Wednesday, May 5, 2010

From The Health Care Blog: The Makings Of A Great Outcome

The Makings Of A Great Outcome

Last week my wife and best friend, Elaine, had massive abdominal surgery. We fully expected her to be an inpatient for a week, but she was home in four and half days. To watch her recover was to see what happens when everything converges: the deep knowledge and skills of excellent, humane physicians; a capable, caring clinical staff; wonderful new technologies; and a lifetime of eating right, being fit and tending to one's health.
She lost two units of blood during the operation. It was four days before she’d be allowed any fluids by mouth, except ice chips, and 5 days before she’d have any food, which started with broth and Jell-O.

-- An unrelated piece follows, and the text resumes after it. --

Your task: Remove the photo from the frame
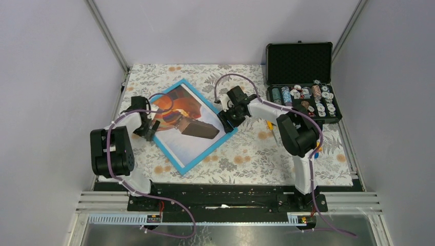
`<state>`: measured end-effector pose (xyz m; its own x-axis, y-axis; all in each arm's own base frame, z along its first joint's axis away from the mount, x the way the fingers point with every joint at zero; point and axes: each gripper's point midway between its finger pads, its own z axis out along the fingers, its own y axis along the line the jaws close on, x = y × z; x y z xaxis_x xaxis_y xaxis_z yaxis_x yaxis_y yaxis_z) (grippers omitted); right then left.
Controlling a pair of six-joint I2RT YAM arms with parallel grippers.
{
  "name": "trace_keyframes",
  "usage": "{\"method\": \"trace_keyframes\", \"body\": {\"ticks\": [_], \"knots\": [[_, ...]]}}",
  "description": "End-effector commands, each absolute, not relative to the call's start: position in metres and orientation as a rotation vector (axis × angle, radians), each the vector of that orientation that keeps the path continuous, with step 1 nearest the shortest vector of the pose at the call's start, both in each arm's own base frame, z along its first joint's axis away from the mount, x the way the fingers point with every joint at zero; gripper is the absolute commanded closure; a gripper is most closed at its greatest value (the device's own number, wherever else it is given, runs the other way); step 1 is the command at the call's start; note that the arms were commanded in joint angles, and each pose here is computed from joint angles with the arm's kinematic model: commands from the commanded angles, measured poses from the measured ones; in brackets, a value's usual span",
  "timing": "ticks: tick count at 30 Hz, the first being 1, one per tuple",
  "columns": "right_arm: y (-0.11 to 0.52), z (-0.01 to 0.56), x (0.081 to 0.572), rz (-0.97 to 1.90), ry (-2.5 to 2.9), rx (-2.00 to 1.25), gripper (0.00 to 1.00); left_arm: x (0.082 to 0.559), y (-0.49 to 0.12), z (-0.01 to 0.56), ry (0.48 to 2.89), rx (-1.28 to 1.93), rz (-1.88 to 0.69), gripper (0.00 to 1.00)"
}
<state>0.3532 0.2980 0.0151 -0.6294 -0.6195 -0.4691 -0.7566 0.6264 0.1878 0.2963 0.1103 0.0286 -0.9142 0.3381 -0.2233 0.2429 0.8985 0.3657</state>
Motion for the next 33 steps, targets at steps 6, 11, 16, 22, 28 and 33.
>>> {"method": "trace_keyframes", "body": {"ticks": [6, 11, 16, 22, 28, 33], "knots": [[0.262, 0.017, 0.246, 0.71, 2.755, -1.108, 0.27, 0.362, 0.009, 0.015, 2.667, 0.601, 0.204, 0.01], [0.257, 0.029, 0.232, 0.748, 2.781, -1.156, 0.14, 0.384, -0.019, 0.014, 2.661, 0.625, 0.088, 0.01], [0.246, 0.04, 0.248, 0.788, 2.815, -1.072, 0.06, 0.399, -0.024, 0.029, 2.661, 0.498, -0.067, 0.01], [0.225, 0.075, 0.289, 0.951, 2.714, -0.897, 0.0, 0.395, -0.015, 0.067, 2.655, 0.255, -0.31, 0.01], [0.222, 0.091, 0.333, 1.016, 2.637, -0.745, 0.0, 0.379, -0.037, 0.086, 2.643, 0.171, -0.481, 0.01], [0.232, 0.075, 0.36, 1.021, 2.623, -0.672, 0.0, 0.379, -0.045, 0.077, 2.657, 0.101, -0.548, 0.01]]}}
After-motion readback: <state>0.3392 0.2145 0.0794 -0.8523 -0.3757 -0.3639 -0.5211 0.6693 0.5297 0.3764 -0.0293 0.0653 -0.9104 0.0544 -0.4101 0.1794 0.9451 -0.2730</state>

But the day following surgery, she moved from her bed to a chair and sat vertically for an hour! Twice! The first time she was dreadfully nauseous. The second time was better.

The second day, she circumnavigated the rectangular halls of the floor - probably an eighth of a mile - twice!

Several things made all this possible. One was the good judgment of her physician team, that did not assume that all was well, and methodically explored until they discovered the deeper problem. In this case, if they had waited, the damage would have been much more significant and the outcome much worse.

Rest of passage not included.